■ **WORK ORDER**
Output everything in the data exactly, leaving the pictures out.

■ **SUPPLIED DATA**

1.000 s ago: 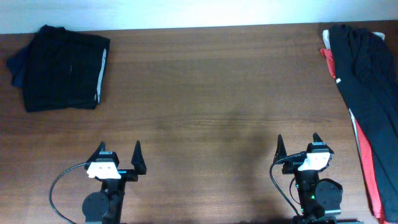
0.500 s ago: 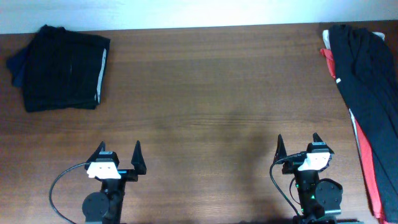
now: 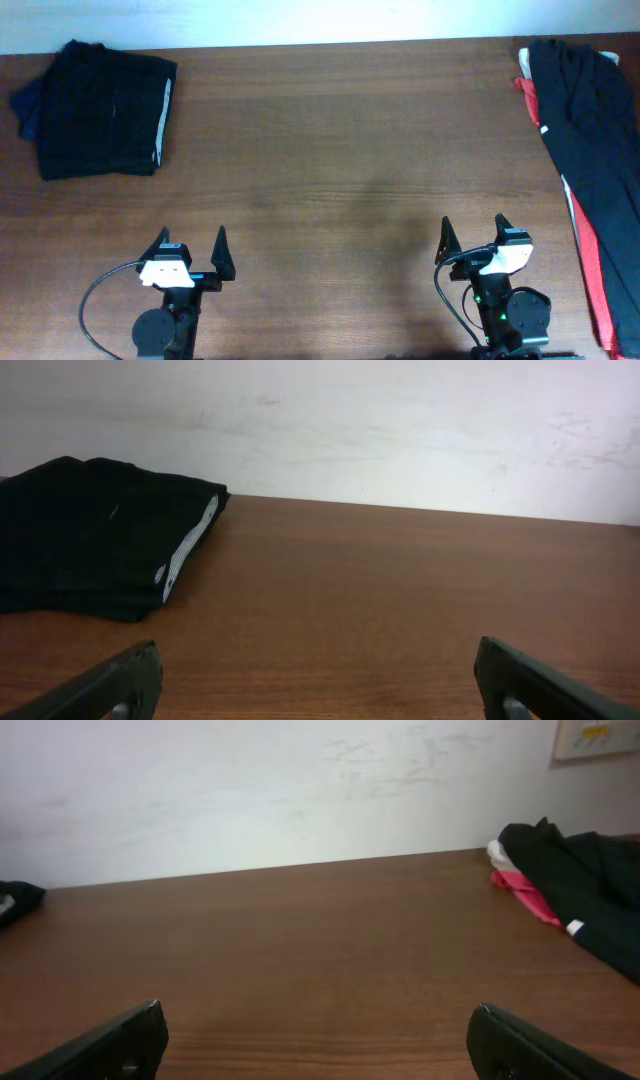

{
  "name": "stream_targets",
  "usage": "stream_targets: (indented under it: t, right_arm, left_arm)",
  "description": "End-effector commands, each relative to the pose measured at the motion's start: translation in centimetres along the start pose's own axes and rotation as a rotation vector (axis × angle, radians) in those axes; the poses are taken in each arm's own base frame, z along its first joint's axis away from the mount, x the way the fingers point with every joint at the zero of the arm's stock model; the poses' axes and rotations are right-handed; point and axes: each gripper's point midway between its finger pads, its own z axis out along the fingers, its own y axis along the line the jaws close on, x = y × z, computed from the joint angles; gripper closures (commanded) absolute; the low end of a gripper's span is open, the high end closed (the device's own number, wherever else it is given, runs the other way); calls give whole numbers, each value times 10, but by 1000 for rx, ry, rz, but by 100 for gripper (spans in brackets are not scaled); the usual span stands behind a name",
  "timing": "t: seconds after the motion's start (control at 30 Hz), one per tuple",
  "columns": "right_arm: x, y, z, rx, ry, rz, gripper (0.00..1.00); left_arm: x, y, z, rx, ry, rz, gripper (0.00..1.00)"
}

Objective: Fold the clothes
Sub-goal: 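Reach the right gripper to the clothes pile and grasp the dark green shirt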

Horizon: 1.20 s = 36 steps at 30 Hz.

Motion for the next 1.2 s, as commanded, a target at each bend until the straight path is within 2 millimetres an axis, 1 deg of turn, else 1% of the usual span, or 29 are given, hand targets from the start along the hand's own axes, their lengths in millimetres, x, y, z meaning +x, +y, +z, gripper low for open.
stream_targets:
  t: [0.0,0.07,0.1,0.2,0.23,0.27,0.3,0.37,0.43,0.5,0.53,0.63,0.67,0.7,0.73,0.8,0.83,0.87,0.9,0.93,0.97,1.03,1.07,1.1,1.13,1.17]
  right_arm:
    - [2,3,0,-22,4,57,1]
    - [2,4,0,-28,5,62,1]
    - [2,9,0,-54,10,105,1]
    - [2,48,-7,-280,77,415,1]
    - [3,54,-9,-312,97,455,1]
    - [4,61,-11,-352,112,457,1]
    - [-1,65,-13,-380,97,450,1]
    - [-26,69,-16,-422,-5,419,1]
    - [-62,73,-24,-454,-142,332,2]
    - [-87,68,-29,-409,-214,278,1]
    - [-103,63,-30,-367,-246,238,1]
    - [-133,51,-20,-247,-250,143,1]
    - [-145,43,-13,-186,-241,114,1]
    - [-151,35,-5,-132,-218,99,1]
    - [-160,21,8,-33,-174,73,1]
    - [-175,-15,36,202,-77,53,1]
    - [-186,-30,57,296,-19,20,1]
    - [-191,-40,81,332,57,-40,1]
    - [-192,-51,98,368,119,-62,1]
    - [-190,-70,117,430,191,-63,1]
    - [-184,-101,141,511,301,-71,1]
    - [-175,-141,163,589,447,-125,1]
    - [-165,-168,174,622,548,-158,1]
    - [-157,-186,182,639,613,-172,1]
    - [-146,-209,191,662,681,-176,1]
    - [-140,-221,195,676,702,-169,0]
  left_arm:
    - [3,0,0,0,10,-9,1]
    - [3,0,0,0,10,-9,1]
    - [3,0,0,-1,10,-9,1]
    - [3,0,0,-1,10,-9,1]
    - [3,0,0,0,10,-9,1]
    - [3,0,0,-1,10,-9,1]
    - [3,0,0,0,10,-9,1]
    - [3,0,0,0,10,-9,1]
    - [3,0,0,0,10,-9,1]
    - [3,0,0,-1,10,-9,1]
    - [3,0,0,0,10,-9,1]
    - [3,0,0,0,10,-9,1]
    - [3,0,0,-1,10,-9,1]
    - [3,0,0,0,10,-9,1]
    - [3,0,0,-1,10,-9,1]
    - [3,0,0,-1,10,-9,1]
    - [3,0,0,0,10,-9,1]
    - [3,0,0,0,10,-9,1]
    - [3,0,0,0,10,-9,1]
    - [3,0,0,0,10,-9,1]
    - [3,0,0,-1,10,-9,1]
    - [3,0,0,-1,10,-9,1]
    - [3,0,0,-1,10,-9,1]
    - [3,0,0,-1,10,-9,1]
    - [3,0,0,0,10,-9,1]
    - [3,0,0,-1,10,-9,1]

■ **YOUR SOLUTION**
1.000 s ago: 
0.500 s ago: 
now: 

{
  "name": "stream_targets",
  "usage": "stream_targets: (indented under it: t, right_arm, left_arm)",
  "description": "End-effector commands, each relative to the pose measured at the motion's start: translation in centimetres along the start pose's own axes and rotation as a rotation vector (axis × angle, radians) in those axes; the poses are taken in each arm's own base frame, z along its first joint's axis away from the mount, x the way the fingers point with every joint at the zero of the arm's stock model; the poses' axes and rotations are right-handed; point and axes: each gripper's point midway between its finger pads, its own z axis out along the fingers, its own y axis along the line the jaws close on, x = y × z, computed from the joint angles; gripper closures (commanded) absolute; the low end of a gripper's span is open, the high end closed (the device's own number, wherever else it is given, runs the other way); calls give whole numbers, each value times 10, but by 1000 for rx, ry, rz, but by 100 for gripper (spans in brackets are not scaled); the usual span stands behind a name",
  "timing": "t: seconds after the motion's start (control at 30 Hz), one per tuple",
  "columns": "right_arm: x, y, z, rx, ry, rz, gripper (0.00..1.00); left_arm: x, y, z, rx, ry, rz, gripper (0.00..1.00)"
}

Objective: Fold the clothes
Sub-goal: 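Reach the right gripper to the clothes pile and grasp the dark green shirt
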
Horizon: 1.20 s = 36 steps at 30 Hz.

Motion for the next 1.2 s, as commanded, a target at each bend until the straight path is within 2 millimetres an axis, 1 deg of turn, else 1% of the usual span, or 29 are given, hand targets from the start along the hand's own axes, their lengths in millimetres, x, y, z meaning +x, +y, +z, gripper low for open.
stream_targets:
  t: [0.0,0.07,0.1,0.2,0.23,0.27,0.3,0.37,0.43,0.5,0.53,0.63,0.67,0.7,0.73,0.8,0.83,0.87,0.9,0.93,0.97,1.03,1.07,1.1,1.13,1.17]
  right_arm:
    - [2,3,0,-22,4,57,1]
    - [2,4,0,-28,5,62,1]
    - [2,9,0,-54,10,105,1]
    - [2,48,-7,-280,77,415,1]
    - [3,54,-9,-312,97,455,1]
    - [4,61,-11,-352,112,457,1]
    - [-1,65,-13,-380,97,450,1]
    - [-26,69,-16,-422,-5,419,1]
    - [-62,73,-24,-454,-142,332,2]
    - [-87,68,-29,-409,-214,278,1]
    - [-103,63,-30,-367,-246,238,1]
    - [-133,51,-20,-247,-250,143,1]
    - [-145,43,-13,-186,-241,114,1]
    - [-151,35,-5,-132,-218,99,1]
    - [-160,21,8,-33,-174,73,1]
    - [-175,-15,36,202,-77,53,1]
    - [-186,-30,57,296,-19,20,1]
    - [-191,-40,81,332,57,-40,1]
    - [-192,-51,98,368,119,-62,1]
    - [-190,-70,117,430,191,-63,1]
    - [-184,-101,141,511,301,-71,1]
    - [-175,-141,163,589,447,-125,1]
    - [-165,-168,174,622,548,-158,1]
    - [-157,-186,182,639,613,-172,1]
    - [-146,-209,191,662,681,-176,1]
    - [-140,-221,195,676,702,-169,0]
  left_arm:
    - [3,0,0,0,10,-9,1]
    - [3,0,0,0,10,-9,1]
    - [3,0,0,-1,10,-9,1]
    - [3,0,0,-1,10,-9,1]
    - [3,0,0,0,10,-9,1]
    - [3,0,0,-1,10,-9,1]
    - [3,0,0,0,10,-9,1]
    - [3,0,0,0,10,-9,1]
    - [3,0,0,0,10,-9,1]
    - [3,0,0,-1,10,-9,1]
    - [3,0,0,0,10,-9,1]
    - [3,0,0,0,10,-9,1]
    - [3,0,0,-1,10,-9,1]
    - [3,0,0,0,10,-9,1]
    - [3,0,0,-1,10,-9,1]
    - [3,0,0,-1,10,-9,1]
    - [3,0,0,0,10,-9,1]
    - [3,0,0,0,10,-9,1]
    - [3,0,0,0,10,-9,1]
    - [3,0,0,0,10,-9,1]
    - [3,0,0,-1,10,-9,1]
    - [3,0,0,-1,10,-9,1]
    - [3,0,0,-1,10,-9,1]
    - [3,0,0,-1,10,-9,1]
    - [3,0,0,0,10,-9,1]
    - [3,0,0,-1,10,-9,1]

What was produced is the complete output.